Work required: Repeat the material exactly, leaving no line out.

Stored data:
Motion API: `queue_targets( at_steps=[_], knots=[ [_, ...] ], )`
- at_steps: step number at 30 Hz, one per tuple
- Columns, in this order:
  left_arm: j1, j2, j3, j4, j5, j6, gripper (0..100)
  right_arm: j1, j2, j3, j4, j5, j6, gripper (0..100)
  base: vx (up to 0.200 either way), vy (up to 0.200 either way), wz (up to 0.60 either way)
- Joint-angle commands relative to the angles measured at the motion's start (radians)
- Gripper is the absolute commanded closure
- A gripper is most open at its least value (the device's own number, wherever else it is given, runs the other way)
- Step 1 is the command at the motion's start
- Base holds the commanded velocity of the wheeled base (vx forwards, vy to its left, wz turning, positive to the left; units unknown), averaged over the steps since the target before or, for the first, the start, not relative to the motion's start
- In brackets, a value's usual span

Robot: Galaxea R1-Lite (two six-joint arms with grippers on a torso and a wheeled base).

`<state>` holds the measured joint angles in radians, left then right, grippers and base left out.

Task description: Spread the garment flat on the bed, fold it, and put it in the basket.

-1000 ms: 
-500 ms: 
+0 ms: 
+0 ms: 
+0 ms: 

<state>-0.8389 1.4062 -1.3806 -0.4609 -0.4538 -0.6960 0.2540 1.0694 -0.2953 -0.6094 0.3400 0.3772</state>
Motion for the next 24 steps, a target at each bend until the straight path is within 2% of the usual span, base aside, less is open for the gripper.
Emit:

Answer to the exercise:
Motion API: `queue_targets( at_steps=[_], knots=[ [_, ...] ], )`
- at_steps: step number at 30 Hz, one per tuple
- Columns, in this order:
  left_arm: j1, j2, j3, j4, j5, j6, gripper (0..100)
  right_arm: j1, j2, j3, j4, j5, j6, gripper (0..100)
  base: vx (up to 0.200 either way), vy (up to 0.200 either way), wz (up to 0.60 either way)
- Joint-angle commands relative to the angles measured at the motion's start (radians)
- Gripper is the absolute commanded closure
- A gripper is most open at its least value (the device's own number, wherever else it is given, runs the other way)
- Step 1 is the command at the motion's start
- Base holds the commanded velocity of the wheeled base (vx forwards, vy to its left, wz turning, positive to the left; units unknown), averaged over the steps since the target before or, for the first, the start, not relative to the motion's start
- In brackets, a value's usual span

Robot: Galaxea R1-Lite (two six-joint arms with grippers on a torso and a wheeled base).

`<state>` holds the measured joint angles in radians, left then right, grippers and base left out.

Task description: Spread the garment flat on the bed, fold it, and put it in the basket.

-1000 ms: 
-500 ms: 
+0 ms: 
+0 ms: 
+0 ms: 

<state>-0.8389 1.4062 -1.3806 -0.4609 -0.4538 -0.6960 0.2540 1.0694 -0.2953 -0.6094 0.3400 0.3772</state>
Motion for the next 24 steps, a target at each bend until the straight path is within 2% of the usual span, base aside, less is open for the gripper.
Emit:

The response to the exercise has been completed.